Each line starting at the one that contains "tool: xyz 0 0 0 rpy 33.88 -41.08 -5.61" and ending at the one that contains "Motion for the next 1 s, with" must be returned exactly, and the rest of the listing is left out.
═══ EXERCISE MATERIALS ═══
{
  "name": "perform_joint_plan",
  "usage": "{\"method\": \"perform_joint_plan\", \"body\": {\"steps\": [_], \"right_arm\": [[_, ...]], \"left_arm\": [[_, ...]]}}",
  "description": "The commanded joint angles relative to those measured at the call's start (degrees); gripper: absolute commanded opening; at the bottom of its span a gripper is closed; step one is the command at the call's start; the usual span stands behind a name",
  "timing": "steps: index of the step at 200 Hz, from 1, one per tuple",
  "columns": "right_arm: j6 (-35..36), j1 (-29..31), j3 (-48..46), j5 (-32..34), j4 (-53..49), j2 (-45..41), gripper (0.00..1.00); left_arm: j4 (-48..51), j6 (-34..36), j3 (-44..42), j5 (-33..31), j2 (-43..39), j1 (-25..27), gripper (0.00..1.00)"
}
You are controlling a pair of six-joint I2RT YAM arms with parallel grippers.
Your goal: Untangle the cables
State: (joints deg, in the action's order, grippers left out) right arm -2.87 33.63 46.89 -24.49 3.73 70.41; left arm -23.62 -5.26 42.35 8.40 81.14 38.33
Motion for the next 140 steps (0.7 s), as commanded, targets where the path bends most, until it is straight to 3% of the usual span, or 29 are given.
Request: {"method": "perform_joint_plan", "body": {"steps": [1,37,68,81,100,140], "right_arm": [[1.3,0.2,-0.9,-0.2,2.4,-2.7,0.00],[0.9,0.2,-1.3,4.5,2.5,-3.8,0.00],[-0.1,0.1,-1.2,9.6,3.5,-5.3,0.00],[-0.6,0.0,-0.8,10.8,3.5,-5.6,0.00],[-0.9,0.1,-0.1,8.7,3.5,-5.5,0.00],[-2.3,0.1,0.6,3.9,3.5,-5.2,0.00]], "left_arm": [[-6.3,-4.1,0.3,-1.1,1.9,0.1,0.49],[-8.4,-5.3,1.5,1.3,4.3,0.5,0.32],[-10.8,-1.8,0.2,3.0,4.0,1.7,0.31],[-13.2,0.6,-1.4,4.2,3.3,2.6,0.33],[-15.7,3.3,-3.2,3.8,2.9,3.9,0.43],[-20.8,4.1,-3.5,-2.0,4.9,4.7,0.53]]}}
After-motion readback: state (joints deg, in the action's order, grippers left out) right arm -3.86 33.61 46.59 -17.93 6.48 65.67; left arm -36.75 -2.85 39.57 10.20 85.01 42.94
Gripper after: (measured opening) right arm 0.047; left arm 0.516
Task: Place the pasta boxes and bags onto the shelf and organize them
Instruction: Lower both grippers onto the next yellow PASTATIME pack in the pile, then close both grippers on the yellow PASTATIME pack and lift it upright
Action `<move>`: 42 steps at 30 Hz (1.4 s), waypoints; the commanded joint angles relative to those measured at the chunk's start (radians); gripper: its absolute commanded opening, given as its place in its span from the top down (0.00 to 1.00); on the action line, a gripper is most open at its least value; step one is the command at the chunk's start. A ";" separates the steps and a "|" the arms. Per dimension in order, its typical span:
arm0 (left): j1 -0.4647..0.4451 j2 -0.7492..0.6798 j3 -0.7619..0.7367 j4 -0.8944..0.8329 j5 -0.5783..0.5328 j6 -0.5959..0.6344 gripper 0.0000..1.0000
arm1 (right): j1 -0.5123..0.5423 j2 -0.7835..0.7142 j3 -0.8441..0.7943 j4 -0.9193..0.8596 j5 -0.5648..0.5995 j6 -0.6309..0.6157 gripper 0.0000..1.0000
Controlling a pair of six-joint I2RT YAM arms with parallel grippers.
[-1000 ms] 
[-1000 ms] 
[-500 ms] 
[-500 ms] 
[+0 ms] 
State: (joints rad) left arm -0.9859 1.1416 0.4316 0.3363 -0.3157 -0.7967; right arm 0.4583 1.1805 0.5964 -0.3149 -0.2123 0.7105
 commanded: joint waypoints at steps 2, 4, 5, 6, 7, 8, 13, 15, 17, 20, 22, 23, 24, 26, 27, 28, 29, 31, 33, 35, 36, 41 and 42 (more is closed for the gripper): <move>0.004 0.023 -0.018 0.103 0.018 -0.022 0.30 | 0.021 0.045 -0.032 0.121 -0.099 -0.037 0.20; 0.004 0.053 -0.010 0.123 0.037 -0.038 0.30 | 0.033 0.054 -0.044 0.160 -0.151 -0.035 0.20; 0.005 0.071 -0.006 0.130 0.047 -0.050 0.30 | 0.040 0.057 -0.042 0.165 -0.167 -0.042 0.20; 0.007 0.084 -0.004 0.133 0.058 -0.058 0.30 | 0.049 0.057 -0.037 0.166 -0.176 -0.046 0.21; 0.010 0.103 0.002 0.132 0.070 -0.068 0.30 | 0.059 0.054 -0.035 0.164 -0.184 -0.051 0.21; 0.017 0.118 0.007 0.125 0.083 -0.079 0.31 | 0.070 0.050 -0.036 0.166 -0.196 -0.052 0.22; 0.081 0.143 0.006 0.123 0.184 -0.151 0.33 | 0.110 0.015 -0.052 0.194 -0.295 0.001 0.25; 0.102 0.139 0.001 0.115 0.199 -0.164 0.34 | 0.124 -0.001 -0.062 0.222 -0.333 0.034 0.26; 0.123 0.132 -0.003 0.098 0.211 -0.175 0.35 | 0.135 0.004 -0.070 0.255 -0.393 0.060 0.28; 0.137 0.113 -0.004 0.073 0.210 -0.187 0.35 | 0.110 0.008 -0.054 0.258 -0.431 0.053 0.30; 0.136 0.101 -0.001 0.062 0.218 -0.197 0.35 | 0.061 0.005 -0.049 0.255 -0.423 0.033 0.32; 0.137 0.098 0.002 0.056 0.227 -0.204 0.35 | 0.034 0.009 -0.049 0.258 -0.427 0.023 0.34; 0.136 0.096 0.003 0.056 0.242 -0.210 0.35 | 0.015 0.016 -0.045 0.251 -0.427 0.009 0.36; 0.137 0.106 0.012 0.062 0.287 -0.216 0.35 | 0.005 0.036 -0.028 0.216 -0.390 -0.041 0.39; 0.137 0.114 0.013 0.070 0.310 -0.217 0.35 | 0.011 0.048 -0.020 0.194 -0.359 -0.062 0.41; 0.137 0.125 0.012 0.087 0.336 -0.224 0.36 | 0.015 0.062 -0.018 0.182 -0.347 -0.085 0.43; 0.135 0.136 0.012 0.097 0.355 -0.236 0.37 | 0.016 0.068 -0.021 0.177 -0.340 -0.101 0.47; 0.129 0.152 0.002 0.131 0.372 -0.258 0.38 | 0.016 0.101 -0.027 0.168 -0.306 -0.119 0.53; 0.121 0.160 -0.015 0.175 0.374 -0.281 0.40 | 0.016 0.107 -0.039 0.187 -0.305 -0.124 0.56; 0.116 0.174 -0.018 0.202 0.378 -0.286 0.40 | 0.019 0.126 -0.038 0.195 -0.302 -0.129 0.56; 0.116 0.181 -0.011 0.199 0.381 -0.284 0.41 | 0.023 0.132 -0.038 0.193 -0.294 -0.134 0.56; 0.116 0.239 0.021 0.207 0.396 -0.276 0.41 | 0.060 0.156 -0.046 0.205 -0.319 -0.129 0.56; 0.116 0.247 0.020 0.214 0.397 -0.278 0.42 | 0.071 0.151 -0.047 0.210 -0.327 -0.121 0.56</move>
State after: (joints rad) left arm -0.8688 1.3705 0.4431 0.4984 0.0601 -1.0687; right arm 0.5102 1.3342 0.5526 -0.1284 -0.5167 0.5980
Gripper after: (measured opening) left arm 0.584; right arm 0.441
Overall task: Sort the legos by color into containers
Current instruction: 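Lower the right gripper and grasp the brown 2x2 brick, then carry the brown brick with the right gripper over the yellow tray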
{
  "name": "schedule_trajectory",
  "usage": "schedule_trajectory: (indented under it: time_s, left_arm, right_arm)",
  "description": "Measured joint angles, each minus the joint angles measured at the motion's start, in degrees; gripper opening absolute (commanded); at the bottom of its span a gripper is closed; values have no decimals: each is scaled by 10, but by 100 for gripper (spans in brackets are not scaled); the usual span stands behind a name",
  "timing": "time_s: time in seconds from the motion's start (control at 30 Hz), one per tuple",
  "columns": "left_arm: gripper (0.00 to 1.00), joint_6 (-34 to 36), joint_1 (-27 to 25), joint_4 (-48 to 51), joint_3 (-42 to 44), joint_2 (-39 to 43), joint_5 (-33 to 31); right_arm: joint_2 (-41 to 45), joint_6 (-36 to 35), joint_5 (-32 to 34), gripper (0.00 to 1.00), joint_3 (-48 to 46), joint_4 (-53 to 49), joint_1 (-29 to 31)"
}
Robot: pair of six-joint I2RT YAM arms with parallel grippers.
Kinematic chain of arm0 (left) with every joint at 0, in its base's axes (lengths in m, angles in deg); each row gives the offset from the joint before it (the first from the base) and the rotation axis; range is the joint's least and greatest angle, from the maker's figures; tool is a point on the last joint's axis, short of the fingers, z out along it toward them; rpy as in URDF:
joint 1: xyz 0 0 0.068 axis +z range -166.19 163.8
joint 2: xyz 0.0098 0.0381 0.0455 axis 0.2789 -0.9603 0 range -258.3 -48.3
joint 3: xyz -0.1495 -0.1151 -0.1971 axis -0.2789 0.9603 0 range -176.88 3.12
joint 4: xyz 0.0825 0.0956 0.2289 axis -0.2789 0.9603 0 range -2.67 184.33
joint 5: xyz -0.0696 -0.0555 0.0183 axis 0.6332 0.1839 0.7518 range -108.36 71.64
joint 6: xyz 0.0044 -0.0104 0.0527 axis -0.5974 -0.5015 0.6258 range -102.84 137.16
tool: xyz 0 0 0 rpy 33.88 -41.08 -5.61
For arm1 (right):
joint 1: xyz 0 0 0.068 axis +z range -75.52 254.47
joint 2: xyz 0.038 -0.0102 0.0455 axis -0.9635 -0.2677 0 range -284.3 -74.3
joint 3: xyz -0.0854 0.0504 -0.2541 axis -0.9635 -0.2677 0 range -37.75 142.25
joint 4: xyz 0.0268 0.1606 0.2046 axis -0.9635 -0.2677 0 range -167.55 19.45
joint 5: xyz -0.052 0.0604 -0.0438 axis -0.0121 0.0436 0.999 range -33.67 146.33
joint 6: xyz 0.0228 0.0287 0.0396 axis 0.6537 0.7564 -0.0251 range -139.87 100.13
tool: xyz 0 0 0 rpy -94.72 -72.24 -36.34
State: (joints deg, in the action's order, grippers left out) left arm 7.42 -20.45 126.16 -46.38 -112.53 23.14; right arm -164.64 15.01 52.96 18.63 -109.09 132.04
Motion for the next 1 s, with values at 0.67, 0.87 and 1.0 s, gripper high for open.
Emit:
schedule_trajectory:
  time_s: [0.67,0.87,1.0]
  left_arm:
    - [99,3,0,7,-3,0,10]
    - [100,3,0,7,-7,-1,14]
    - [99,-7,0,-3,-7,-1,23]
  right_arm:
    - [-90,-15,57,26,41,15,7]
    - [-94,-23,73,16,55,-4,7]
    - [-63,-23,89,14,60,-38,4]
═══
RESPONSE TO THIS TASK:
tool: xyz 0 0 0 rpy 33.88 -41.08 -5.61
For arm1 (right):
joint 1: xyz 0 0 0.068 axis +z range -75.52 254.47
joint 2: xyz 0.038 -0.0102 0.0455 axis -0.9635 -0.2677 0 range -284.3 -74.3
joint 3: xyz -0.0854 0.0504 -0.2541 axis -0.9635 -0.2677 0 range -37.75 142.25
joint 4: xyz 0.0268 0.1606 0.2046 axis -0.9635 -0.2677 0 range -167.55 19.45
joint 5: xyz -0.052 0.0604 -0.0438 axis -0.0121 0.0436 0.999 range -33.67 146.33
joint 6: xyz 0.0228 0.0287 0.0396 axis 0.6537 0.7564 -0.0251 range -139.87 100.13
tool: xyz 0 0 0 rpy -94.72 -72.24 -36.34
State: (joints deg, in the action's order, grippers left out) left arm 7.42 -20.45 126.16 -46.38 -112.53 23.14; right arm -164.64 15.01 52.96 18.63 -109.09 132.04
Motion for the next 1 s, with values at 0.67, 0.87 and 1.0 s, gripper high for open.

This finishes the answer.